▶ **The task**:
Write out each entry, exactly the way it appears.

(Stored records)
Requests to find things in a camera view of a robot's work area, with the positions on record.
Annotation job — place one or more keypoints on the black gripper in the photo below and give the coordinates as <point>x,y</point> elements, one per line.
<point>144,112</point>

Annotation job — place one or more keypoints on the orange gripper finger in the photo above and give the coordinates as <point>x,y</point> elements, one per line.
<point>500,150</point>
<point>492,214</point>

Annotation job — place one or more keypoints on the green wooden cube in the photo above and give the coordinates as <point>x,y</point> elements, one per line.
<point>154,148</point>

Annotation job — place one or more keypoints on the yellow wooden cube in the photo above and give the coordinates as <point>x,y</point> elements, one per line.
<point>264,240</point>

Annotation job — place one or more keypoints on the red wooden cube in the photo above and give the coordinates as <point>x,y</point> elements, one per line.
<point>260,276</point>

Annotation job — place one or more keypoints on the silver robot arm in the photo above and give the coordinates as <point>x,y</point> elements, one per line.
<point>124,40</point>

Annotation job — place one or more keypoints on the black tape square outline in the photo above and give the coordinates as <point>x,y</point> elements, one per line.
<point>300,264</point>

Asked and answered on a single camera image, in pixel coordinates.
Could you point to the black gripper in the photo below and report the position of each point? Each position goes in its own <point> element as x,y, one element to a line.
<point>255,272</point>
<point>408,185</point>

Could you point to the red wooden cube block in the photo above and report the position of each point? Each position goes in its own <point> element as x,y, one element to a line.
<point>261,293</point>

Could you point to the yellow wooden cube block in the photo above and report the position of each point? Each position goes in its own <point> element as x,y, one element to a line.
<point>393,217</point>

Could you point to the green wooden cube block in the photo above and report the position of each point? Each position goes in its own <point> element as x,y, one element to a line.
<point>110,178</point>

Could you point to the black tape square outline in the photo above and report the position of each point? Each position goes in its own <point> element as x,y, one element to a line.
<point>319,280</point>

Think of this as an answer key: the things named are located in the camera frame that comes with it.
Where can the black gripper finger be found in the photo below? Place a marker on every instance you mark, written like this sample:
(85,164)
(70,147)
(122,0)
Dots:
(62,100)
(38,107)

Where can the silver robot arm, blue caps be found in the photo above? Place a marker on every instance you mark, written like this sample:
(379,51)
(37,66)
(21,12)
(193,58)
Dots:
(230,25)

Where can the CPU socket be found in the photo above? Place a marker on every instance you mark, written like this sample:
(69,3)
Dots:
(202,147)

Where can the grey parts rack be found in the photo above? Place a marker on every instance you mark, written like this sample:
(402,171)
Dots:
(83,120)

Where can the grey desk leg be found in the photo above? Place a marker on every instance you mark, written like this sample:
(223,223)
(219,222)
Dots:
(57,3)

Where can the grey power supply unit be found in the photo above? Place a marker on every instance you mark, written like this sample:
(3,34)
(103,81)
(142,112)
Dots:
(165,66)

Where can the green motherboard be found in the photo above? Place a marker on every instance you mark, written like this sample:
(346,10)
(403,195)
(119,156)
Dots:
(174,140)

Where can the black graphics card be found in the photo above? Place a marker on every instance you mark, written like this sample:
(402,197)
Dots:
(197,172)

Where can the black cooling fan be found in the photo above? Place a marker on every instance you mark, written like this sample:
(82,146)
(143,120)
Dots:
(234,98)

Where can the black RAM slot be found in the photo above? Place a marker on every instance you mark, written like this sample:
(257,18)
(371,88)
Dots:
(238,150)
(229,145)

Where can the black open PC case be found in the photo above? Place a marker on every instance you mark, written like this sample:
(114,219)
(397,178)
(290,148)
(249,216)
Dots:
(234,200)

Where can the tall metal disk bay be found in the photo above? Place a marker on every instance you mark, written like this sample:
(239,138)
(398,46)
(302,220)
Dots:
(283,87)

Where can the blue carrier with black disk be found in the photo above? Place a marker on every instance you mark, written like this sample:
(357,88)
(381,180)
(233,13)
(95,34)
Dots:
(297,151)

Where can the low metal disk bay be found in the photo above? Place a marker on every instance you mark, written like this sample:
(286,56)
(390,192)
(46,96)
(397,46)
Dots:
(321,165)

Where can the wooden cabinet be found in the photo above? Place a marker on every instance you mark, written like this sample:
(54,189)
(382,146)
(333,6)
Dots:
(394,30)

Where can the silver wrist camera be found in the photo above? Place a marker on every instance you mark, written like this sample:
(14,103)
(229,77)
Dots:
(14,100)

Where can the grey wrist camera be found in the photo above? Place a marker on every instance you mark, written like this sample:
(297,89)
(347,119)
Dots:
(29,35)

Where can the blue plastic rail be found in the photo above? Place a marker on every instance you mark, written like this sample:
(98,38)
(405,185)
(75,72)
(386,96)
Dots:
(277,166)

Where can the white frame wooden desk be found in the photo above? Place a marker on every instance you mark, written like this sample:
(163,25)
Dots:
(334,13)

▶ **Output for this exercise**:
Requests to find things in a camera view of a robot's work area, with the positions on record.
Annotation job — place one or more keypoints on the black gripper in the photo below and give the coordinates as <point>x,y</point> elements, one per line.
<point>144,112</point>

Annotation job — place one or more keypoints on the orange gripper finger in the photo above and give the coordinates as <point>x,y</point> elements, one per line.
<point>500,150</point>
<point>492,214</point>

Annotation job — place one or more keypoints on the green wooden cube in the photo above and give the coordinates as <point>x,y</point> elements, one per line.
<point>154,148</point>

Annotation job — place one or more keypoints on the yellow wooden cube in the photo above and give the coordinates as <point>x,y</point> elements, one per line.
<point>264,240</point>

Annotation job — place one or more keypoints on the red wooden cube in the photo above and give the coordinates as <point>x,y</point> elements, one per line.
<point>260,276</point>

Annotation job — place one or more keypoints on the silver robot arm in the photo above and give the coordinates as <point>x,y</point> elements, one per line.
<point>124,40</point>

Annotation job — place one or more keypoints on the black tape square outline in the photo above and give the coordinates as <point>x,y</point> elements, one per line.
<point>300,264</point>

Asked and answered on a single camera image, in pixel coordinates.
Could you point to the black gripper in the photo below and report the position of each point? Each position goes in its own <point> element as x,y, one element to a line.
<point>255,272</point>
<point>408,185</point>

Could you point to the red wooden cube block in the photo above and report the position of each point? Each position goes in its own <point> element as x,y, one element to a line.
<point>261,293</point>

Could you point to the yellow wooden cube block in the photo above and report the position of each point? Each position goes in its own <point> element as x,y, one element to a line.
<point>393,217</point>

Could you point to the green wooden cube block in the photo above and report the position of each point? Each position goes in its own <point> element as x,y, one element to a line.
<point>110,178</point>

Could you point to the black tape square outline in the photo above and report the position of each point? Each position goes in its own <point> element as x,y, one element to a line.
<point>319,280</point>

Think of this as an answer key: the things named are located in the camera frame that comes with it.
Where can the black gripper finger be found in the photo below? Place a marker on every instance you mark, written like this sample:
(85,164)
(70,147)
(122,0)
Dots:
(62,100)
(38,107)

Where can the silver robot arm, blue caps be found in the photo above? Place a marker on every instance you mark, written like this sample:
(379,51)
(37,66)
(21,12)
(193,58)
Dots:
(230,25)

Where can the CPU socket be found in the photo above? Place a marker on every instance you mark, written like this sample:
(69,3)
Dots:
(202,147)

Where can the grey parts rack be found in the photo above? Place a marker on every instance you mark, written like this sample:
(402,171)
Dots:
(83,120)

Where can the grey desk leg be found in the photo above? Place a marker on every instance you mark, written like this sample:
(223,223)
(219,222)
Dots:
(57,3)

Where can the grey power supply unit be found in the photo above? Place a marker on every instance you mark, written like this sample:
(3,34)
(103,81)
(142,112)
Dots:
(165,66)

Where can the green motherboard be found in the photo above? Place a marker on every instance you mark, written like this sample:
(346,10)
(403,195)
(119,156)
Dots:
(174,140)

Where can the black graphics card be found in the photo above? Place a marker on every instance you mark, written like this sample:
(402,197)
Dots:
(197,172)

Where can the black cooling fan be found in the photo above? Place a marker on every instance you mark, written like this sample:
(82,146)
(143,120)
Dots:
(234,98)

Where can the black RAM slot be found in the photo above? Place a marker on every instance you mark, written like this sample:
(257,18)
(371,88)
Dots:
(238,150)
(229,145)

Where can the black open PC case be found in the photo above? Place a marker on every instance you mark, written like this sample:
(114,219)
(397,178)
(290,148)
(249,216)
Dots:
(234,200)

Where can the tall metal disk bay be found in the photo above? Place a marker on every instance you mark, written like this sample:
(239,138)
(398,46)
(302,220)
Dots:
(283,87)

Where can the blue carrier with black disk be found in the photo above? Place a marker on every instance you mark, written like this sample:
(357,88)
(381,180)
(233,13)
(95,34)
Dots:
(297,151)

Where can the low metal disk bay be found in the photo above? Place a marker on every instance you mark, written like this sample:
(286,56)
(390,192)
(46,96)
(397,46)
Dots:
(321,165)

Where can the wooden cabinet be found in the photo above? Place a marker on every instance you mark, written like this sample:
(54,189)
(382,146)
(333,6)
Dots:
(394,30)

Where can the silver wrist camera be found in the photo above? Place a marker on every instance you mark, written like this sample:
(14,103)
(229,77)
Dots:
(14,100)

Where can the grey wrist camera be found in the photo above? Place a marker on every instance you mark, written like this sample:
(297,89)
(347,119)
Dots:
(29,35)

Where can the blue plastic rail be found in the photo above? Place a marker on every instance you mark, written like this sample:
(98,38)
(405,185)
(75,72)
(386,96)
Dots:
(277,166)

Where can the white frame wooden desk be found in the photo above? Place a marker on every instance you mark, written like this sample:
(163,25)
Dots:
(334,13)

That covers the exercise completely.